2016年02月25日 | キャンプ場および宿泊施設の案内など


  ツツジの老木の根元、いつもの場所に、今年も「春咲くユキノシタ」の白い可憐な蕾を見付けた。今日あたりは風は強いが、日の光は春を思わせるような明度の高さを感ずる。もう、冬は終わったのだろうか。だとすれば短い冬だったが、さりとてそれを惜しむ人などもういまい。そうか冬は、使い古された外套のように捨てられ、忘られてしまう気の毒な季節だったのか。
 やがて若葉が眠っていた谷を埋め、森を覆う。里に下りていた鳥や動物が野山に戻り、入笠にも活気漲る春の到来となる。そうなればもう、去っていった季節のことなど誰もが忘れてしまう。しかし、そうした自然の営みも、冬の間に降った雪が地中に沁み込み、ほとばしる清冽な流れとなって新しい季節を支えてくれる。老いた旅人が残していってくれた有難い、貴重な置き土産だ。

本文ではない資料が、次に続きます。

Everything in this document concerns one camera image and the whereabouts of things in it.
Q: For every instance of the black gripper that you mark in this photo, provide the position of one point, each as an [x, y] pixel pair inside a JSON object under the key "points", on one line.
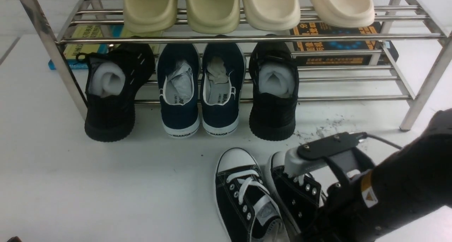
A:
{"points": [[349, 214]]}

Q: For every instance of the black canvas sneaker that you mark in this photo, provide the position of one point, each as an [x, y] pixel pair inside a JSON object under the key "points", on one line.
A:
{"points": [[246, 209], [299, 198]]}

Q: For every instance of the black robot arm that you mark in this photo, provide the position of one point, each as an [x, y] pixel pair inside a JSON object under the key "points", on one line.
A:
{"points": [[416, 179]]}

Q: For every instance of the stainless steel shoe rack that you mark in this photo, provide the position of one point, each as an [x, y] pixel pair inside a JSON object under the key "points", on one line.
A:
{"points": [[403, 20]]}

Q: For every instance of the black mesh sneaker right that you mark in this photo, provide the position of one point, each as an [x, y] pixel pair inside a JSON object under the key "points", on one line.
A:
{"points": [[275, 91]]}

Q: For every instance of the black mesh sneaker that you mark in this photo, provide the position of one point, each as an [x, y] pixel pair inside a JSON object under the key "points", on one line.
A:
{"points": [[114, 78], [275, 91]]}

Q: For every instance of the black and orange book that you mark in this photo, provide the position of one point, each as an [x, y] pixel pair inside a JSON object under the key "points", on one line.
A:
{"points": [[335, 46]]}

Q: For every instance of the cream slipper right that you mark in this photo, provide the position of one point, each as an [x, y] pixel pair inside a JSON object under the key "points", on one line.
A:
{"points": [[345, 13]]}

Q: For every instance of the cream slipper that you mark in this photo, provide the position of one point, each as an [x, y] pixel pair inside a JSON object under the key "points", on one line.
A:
{"points": [[272, 15], [345, 13]]}

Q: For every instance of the navy canvas shoe right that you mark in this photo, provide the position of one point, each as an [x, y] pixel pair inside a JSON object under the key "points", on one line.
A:
{"points": [[223, 72]]}

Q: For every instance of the navy canvas shoe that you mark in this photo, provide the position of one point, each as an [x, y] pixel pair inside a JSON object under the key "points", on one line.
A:
{"points": [[177, 70], [223, 72]]}

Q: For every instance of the cream slipper left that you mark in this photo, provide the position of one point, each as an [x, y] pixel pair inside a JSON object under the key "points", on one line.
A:
{"points": [[272, 15]]}

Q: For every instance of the navy canvas shoe left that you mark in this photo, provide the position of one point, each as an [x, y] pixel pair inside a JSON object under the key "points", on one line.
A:
{"points": [[177, 70]]}

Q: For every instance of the olive green slipper right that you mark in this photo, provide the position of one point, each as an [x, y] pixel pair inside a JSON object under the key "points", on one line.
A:
{"points": [[213, 16]]}

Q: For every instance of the olive green slipper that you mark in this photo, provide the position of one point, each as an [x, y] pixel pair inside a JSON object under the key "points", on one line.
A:
{"points": [[141, 16], [213, 16]]}

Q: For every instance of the black mesh sneaker left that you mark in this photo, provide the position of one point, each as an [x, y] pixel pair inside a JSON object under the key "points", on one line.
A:
{"points": [[114, 78]]}

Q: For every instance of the olive green slipper left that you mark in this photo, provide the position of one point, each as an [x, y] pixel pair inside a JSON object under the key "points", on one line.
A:
{"points": [[141, 16]]}

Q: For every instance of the dark object at corner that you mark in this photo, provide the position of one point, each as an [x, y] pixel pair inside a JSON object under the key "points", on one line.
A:
{"points": [[14, 239]]}

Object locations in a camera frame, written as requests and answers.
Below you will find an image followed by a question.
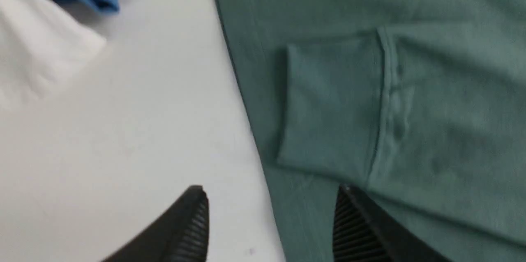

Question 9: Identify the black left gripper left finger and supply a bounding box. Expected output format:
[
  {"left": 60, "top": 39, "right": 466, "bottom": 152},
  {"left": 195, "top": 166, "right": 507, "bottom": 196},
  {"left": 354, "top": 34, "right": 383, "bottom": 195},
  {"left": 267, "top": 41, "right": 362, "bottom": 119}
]
[{"left": 105, "top": 185, "right": 209, "bottom": 262}]

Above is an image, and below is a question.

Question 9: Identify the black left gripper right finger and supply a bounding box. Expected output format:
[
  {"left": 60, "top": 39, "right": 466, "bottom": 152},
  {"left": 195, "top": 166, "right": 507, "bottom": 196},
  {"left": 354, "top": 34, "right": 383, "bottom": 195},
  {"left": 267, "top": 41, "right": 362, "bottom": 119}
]
[{"left": 333, "top": 185, "right": 448, "bottom": 262}]

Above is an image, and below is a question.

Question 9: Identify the green long sleeve shirt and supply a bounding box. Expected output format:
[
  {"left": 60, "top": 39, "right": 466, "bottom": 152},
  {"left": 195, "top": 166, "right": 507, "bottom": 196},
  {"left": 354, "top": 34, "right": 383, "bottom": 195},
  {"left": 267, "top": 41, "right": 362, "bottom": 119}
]
[{"left": 216, "top": 0, "right": 526, "bottom": 262}]

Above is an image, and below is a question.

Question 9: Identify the white crumpled shirt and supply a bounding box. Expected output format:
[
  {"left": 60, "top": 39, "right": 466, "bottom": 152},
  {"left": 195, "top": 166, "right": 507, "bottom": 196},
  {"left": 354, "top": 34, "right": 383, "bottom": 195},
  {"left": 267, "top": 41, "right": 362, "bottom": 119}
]
[{"left": 0, "top": 0, "right": 106, "bottom": 111}]

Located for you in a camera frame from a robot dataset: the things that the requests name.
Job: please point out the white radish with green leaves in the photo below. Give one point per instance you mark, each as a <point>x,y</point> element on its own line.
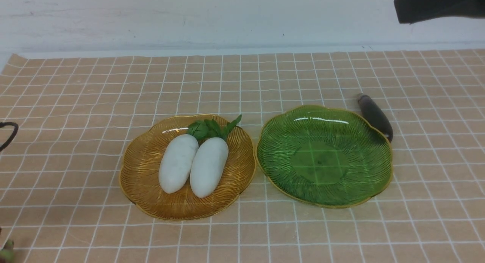
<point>211,157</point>

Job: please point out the green glass plate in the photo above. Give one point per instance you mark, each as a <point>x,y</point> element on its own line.
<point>331,158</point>

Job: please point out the amber glass plate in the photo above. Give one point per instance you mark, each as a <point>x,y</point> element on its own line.
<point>139,175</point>

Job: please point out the beige checkered tablecloth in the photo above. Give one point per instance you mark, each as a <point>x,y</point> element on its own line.
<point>61,201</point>

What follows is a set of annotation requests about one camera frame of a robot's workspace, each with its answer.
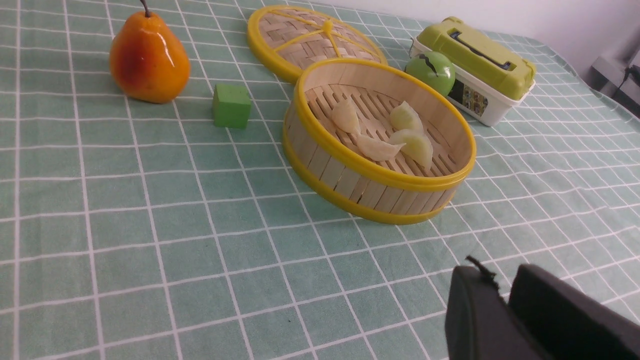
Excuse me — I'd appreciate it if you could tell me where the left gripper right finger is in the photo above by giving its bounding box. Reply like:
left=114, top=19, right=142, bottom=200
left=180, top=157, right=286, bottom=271
left=509, top=264, right=640, bottom=360

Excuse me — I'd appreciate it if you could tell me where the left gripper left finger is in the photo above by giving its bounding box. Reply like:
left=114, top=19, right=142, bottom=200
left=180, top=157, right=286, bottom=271
left=445, top=256, right=551, bottom=360

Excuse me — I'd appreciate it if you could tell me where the pale dumpling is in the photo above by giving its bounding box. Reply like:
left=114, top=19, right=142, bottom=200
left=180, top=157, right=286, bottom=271
left=389, top=101, right=425, bottom=133
left=331, top=98, right=361, bottom=136
left=388, top=129, right=434, bottom=169
left=356, top=134, right=406, bottom=162

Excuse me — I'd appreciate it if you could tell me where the bamboo steamer tray yellow rim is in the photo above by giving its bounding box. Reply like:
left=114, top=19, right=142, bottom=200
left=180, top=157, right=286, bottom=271
left=282, top=58, right=477, bottom=224

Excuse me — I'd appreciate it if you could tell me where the woven bamboo steamer lid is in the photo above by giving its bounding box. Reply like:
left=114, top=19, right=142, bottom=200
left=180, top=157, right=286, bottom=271
left=246, top=5, right=387, bottom=84

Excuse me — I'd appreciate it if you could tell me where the green lidded white box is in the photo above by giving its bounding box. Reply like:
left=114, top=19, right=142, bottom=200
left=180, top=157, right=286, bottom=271
left=409, top=16, right=537, bottom=126

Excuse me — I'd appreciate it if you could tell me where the grey furniture in background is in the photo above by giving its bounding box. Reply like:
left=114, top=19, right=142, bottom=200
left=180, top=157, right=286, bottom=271
left=589, top=45, right=640, bottom=117

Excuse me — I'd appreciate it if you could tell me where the green apple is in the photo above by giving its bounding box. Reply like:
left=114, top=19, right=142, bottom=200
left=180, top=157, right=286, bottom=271
left=404, top=51, right=457, bottom=97

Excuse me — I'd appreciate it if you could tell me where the green cube block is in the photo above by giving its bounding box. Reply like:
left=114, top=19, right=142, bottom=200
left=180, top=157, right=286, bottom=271
left=212, top=83, right=252, bottom=129

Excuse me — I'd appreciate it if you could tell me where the green checkered tablecloth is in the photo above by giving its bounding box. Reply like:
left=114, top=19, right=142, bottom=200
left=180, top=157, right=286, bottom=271
left=0, top=0, right=640, bottom=360

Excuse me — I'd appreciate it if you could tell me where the orange red pear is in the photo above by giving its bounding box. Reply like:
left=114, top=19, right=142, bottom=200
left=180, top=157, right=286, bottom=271
left=109, top=0, right=191, bottom=104

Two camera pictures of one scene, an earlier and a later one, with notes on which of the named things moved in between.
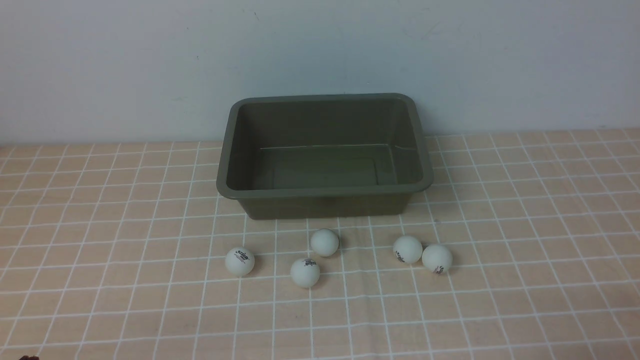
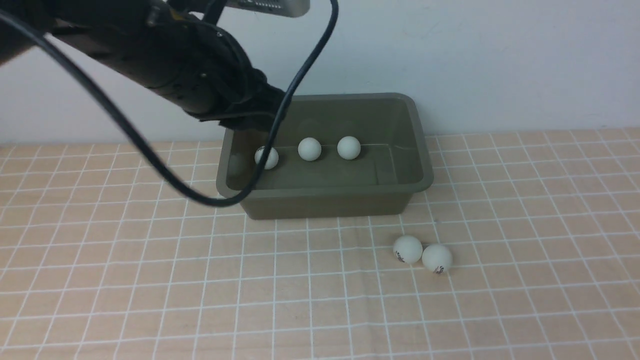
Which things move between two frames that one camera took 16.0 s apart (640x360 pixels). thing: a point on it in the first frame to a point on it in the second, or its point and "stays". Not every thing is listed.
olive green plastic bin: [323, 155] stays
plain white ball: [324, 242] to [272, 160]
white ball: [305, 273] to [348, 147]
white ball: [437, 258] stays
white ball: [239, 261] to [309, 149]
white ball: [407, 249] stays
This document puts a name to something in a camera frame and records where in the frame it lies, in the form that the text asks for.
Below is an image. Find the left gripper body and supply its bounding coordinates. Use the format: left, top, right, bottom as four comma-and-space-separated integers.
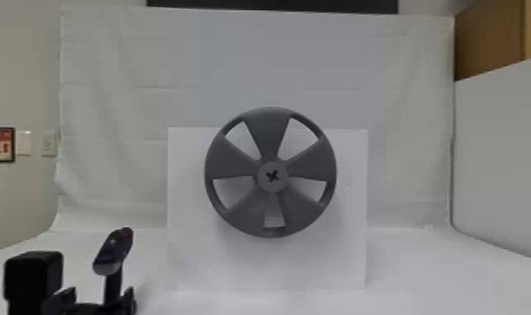
41, 302, 137, 315

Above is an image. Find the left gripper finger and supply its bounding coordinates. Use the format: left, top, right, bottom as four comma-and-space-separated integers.
121, 286, 137, 315
49, 287, 78, 310

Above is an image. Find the grey wheel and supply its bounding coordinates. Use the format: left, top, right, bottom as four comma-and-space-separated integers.
204, 106, 338, 239

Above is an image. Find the white panel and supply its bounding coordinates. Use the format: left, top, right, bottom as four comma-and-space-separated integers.
167, 127, 369, 292
451, 54, 531, 264

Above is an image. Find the cardboard box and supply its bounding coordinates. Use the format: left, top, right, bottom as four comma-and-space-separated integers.
454, 0, 531, 81

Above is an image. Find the white wall switch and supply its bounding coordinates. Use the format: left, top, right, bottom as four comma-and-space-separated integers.
16, 130, 33, 158
42, 130, 58, 158

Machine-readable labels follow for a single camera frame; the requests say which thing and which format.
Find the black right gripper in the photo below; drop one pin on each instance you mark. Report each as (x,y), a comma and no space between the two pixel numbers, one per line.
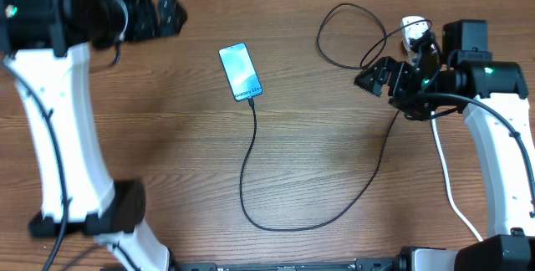
(400,73)

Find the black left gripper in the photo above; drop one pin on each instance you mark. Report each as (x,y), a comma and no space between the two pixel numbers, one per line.
(143,1)

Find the dark blue smartphone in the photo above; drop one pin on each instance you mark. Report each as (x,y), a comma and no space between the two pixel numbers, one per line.
(240,71)

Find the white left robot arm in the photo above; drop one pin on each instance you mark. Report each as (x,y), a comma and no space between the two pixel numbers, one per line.
(46,46)

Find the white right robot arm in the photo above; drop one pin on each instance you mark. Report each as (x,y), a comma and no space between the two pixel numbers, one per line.
(492,97)

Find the white charger plug adapter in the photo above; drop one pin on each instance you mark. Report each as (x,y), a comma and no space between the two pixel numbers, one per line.
(413,28)

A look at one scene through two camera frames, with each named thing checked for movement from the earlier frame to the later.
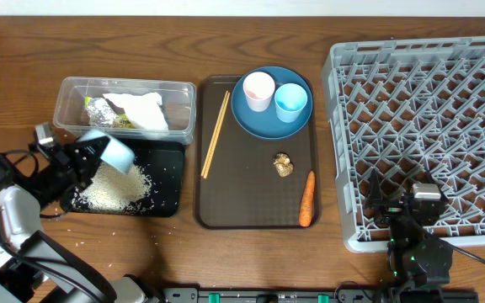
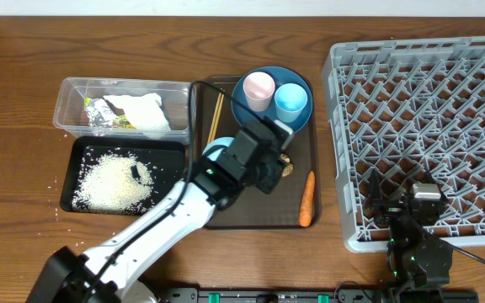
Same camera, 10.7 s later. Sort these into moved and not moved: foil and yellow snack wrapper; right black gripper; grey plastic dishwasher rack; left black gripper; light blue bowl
Moved: left black gripper; light blue bowl
Not moved: right black gripper; grey plastic dishwasher rack; foil and yellow snack wrapper
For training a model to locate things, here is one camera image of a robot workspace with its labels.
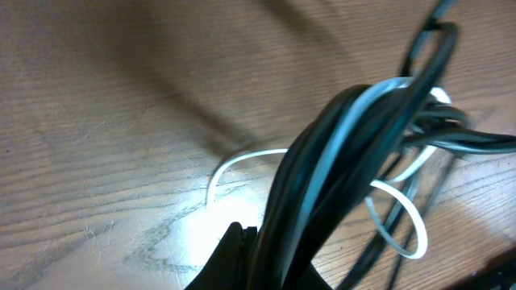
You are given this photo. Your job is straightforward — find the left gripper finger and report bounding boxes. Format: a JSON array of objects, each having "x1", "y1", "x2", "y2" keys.
[{"x1": 185, "y1": 222, "x2": 257, "y2": 290}]

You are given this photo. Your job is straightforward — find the black USB cable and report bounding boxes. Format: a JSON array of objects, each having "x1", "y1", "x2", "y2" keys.
[{"x1": 245, "y1": 0, "x2": 516, "y2": 290}]

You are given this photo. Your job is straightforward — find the white USB cable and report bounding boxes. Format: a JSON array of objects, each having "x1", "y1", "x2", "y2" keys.
[{"x1": 205, "y1": 76, "x2": 452, "y2": 283}]

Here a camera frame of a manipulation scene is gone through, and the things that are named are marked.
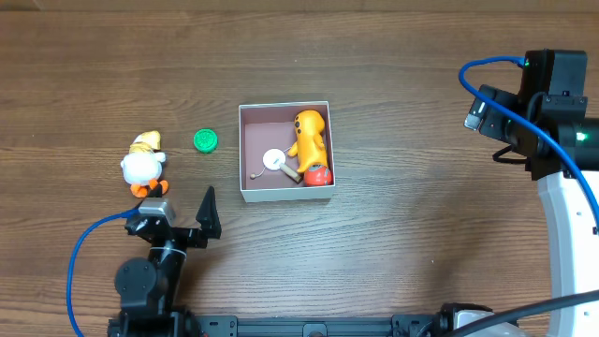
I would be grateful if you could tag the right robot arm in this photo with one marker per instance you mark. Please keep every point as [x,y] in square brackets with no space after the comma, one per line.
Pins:
[545,128]

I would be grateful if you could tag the white rattle drum toy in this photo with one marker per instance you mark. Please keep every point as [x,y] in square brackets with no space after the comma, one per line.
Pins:
[275,160]

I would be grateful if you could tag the white box with pink interior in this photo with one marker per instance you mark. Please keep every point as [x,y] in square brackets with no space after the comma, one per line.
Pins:
[263,127]

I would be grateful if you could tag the red ball toy with eye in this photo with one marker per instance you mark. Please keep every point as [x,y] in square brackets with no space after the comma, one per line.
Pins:
[317,175]

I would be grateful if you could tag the green round plastic toy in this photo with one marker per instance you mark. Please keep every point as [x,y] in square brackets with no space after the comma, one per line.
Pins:
[205,140]

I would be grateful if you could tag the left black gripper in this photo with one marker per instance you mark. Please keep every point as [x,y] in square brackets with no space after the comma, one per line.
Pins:
[177,235]

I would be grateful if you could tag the orange dinosaur toy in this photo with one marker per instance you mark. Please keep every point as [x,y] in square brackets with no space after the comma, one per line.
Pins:
[309,147]

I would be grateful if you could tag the white plush duck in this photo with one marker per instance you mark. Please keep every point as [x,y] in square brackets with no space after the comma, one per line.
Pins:
[143,165]

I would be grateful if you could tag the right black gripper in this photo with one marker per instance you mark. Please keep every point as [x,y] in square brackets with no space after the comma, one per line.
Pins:
[489,112]

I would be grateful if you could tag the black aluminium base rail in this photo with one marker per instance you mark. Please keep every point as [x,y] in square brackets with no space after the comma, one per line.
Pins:
[394,326]

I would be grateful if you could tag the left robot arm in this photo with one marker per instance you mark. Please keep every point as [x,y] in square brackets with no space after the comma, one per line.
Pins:
[148,285]

 いつのころからか、山室川に流れ込む栗立川との合流点近くに、写真のような案内板が立った。右折して山室川を渡ると、ここも普段は住人のいない集落がある。そのとっつきに「信州身延山」という、以前は盛んだったと聞く宗教施設があって、目印になる。前にも書いたが、法華道は諏訪神社口以外にこの赤坂口から登るコースもある。
 多分Tさん夫婦が立てた道標だろう。ここからは高座岩には最短で行けるし、御所が池や、諏訪口から上がってきた法華道と合流することも可能だ。本家御所平経由で高座岩-北原新道-テイ沢-ヒルデエラ(大阿原)-入笠山-入笠牧場など、知られていない登山道を選択することもできる。
 入笠の伊那側はまだまだ発展途上。このまま終わらせ、寂れさせては惜しい。まともな案内図もないようでは情けないから、今年は作ろう。

 春の入笠牧場は山桜、ズミ(小梨)、クリンソウ、そして新緑と残雪の山。汗をかいてお出で下さい。